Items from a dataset
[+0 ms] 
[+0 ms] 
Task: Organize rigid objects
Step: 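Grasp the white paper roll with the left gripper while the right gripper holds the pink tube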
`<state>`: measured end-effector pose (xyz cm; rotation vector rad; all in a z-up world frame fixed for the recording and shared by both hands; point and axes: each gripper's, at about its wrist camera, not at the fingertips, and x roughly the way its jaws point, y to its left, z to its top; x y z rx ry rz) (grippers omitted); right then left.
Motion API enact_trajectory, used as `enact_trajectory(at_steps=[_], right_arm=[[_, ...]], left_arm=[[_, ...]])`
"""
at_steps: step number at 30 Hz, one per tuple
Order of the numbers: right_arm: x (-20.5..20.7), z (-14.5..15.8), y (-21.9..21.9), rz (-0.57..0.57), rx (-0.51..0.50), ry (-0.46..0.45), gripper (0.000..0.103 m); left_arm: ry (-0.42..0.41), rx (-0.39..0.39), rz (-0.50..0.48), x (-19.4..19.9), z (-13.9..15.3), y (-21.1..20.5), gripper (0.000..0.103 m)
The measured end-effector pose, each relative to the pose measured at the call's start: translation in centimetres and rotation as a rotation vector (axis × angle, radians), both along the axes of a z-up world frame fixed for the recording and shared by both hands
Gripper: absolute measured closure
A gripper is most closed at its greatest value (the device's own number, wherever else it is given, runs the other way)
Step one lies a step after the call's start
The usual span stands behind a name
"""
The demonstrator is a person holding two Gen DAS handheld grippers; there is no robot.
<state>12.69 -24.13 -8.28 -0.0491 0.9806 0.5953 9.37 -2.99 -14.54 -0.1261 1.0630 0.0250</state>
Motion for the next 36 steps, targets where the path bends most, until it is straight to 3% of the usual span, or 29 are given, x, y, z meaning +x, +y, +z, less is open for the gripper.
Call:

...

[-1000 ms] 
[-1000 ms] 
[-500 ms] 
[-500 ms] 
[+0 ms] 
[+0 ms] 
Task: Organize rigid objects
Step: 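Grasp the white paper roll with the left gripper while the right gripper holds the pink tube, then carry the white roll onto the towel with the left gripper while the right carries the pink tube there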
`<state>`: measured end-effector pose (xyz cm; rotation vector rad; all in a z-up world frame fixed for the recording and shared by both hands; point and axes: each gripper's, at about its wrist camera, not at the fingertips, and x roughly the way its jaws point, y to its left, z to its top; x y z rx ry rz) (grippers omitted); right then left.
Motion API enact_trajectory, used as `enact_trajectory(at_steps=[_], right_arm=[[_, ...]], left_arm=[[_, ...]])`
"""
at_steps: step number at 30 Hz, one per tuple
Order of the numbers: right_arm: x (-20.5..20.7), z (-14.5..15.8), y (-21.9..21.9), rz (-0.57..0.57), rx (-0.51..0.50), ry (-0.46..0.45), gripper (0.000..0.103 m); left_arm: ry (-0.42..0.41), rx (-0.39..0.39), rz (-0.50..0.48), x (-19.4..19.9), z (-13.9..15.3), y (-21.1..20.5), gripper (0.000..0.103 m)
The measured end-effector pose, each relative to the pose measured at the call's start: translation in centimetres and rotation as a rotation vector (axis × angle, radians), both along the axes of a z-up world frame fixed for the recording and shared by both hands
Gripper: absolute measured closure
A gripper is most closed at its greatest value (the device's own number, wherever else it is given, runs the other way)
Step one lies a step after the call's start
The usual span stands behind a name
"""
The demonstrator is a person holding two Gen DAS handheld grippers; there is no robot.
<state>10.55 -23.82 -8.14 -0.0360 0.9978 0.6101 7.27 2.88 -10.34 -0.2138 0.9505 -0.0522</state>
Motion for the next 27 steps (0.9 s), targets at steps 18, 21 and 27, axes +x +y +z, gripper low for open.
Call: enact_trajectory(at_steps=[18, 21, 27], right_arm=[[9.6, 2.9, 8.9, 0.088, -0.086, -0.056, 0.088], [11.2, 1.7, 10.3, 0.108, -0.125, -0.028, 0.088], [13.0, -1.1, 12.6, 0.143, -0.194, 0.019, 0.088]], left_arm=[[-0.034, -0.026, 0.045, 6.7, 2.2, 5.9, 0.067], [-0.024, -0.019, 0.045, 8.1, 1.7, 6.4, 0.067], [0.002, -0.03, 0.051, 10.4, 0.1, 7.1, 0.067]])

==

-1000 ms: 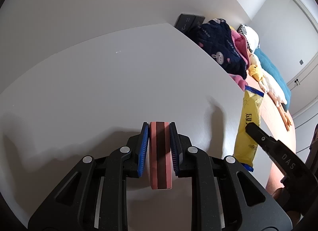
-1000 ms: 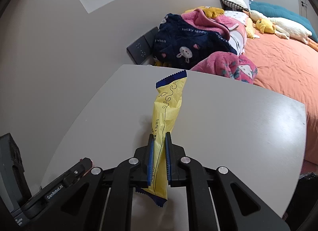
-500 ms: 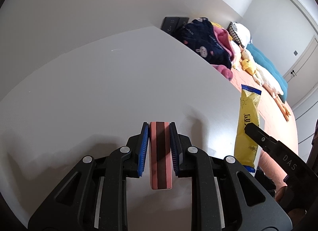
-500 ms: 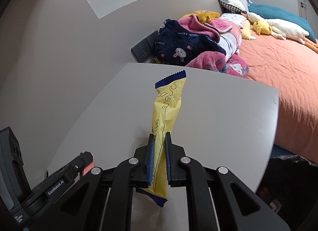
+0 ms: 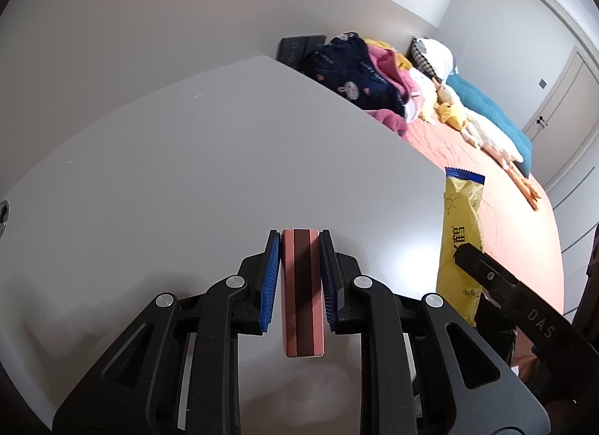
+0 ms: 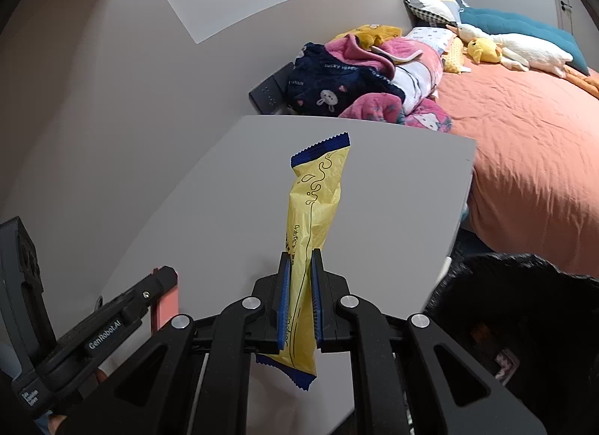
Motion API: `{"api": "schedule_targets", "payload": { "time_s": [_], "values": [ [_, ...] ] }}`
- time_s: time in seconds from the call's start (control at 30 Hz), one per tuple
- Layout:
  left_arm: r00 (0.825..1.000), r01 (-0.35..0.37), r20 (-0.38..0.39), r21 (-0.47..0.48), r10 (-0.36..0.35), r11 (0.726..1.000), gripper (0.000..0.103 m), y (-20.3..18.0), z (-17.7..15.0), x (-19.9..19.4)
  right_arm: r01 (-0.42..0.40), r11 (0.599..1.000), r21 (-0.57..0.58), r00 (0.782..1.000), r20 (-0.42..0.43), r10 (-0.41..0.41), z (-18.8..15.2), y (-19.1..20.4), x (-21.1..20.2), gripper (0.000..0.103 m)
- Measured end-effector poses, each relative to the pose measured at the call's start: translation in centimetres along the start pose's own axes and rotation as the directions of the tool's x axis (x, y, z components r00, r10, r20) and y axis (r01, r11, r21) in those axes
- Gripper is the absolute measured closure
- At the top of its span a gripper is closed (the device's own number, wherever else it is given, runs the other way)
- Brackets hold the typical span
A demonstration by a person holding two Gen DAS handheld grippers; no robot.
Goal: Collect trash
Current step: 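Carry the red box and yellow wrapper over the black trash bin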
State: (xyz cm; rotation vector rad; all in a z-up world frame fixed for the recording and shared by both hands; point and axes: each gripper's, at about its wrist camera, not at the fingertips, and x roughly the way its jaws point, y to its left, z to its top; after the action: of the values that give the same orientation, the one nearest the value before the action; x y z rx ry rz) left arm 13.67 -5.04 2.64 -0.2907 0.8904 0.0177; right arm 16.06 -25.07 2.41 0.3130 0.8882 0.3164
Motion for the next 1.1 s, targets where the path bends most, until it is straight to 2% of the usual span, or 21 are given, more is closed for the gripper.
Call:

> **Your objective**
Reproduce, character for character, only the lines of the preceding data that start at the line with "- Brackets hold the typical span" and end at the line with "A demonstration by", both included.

> **Task solution**
- Brackets hold the typical span
A demonstration by a person holding two Gen DAS handheld grippers; no robot.

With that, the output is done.